Accordingly, the risk of developing cancer in the illustrated consumption increases behavior by one percentage point, compared with people who smoke or drink.
“A comparison of the percentage increase in terms of the span of life of alcohol – and tobacco-induced cancer in connection with the Smoking of ten cigarettes (alcohol abstinence) or Drinking ten units of alcohol (in non-smokers) per week”
Alcohol cause, according to Hyde’s seven types of cancer; including for example, breast, liver, esophagus, oral and colon cancer. Accordingly, one of the seven women in your life to breast cancer – one of 13 am prone am prone in the UK due to alcohol. “You are not alone, if these Figures are news for you,” writes Hyde.
Alcohol and cigarette consumption in relation to cancer risk is only comparable to a limited extent
Important: These Figures are not scalable. The study does not claim that alcohol and cigarettes as a General principle, for a comparable risk of cancer.
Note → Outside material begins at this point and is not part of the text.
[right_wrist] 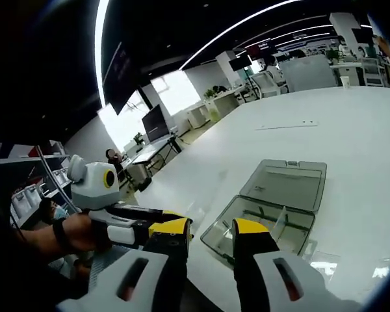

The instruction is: Insert the divider into the dual guide fixture by aligning both edges with the guide slots and pushing it downward to the bottom, including one-sided entry, uneven engagement, binding, and posture correction.

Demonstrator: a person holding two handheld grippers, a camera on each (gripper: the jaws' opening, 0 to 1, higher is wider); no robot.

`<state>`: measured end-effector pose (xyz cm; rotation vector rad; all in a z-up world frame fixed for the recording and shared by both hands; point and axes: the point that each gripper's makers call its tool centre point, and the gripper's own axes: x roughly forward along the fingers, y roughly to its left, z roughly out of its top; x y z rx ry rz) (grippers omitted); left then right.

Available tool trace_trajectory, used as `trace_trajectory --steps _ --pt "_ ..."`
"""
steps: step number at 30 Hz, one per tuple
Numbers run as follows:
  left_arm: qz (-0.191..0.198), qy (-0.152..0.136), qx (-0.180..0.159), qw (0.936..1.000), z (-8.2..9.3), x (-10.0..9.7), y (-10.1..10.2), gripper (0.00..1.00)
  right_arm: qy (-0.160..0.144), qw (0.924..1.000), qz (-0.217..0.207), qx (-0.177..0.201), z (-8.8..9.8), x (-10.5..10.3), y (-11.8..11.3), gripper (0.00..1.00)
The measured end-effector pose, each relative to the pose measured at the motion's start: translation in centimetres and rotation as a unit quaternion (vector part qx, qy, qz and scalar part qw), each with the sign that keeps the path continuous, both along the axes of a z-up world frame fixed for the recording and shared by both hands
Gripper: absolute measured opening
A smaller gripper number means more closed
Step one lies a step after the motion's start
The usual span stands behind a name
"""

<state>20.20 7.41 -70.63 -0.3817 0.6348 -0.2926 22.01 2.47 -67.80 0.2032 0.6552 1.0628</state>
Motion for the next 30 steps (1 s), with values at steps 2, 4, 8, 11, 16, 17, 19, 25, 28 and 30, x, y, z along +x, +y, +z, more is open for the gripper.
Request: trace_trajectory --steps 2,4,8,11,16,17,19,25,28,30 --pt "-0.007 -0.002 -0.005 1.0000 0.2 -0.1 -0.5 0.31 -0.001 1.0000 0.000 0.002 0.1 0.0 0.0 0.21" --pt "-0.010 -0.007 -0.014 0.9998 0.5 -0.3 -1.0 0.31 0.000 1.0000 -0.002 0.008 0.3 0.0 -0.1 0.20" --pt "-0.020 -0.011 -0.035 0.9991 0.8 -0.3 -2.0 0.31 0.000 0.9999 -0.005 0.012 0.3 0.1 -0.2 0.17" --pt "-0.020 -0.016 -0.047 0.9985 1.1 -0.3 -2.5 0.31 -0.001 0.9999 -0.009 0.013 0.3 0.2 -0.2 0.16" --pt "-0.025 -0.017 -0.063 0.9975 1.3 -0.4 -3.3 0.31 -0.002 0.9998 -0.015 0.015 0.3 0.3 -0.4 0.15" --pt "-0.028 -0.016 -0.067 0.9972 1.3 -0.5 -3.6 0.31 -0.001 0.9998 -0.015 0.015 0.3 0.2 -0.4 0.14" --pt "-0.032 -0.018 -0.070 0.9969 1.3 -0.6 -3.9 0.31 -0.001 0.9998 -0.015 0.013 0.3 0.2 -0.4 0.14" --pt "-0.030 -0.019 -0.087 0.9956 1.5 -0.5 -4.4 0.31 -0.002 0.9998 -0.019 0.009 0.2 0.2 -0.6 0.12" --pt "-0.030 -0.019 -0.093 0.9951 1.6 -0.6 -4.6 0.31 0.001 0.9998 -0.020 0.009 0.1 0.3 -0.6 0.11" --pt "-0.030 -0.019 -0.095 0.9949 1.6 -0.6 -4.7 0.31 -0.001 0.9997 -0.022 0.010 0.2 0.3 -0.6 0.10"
The Figures apply only to the case described, in which very little Smoking and only moderate drinking. A larger quantity of alcohol, the study showed, not able to cope with our body better than a larger amount of cigarettes – even if the physicians recommend both, of course.
Overall, adults should not exceed the total amount of 14 units of alcohol per week:
Professor John Britton of the University of Nottingham notes critical, he was sure, how useful this study is: “I’m not sure if many people decide, on the basis of a comparable Risk assessment for Smoking or Drinking, or neither, or both,” says Britton on the Website of the “Science Media Centre”. Only a few smokers would only smoke so few cigarettes per week and those who smoke so much, would not have been also smokers, a significantly increased risk of for example cardiovascular diseases, in comparison to or in comparison to people who would drink a bottle of wine per day.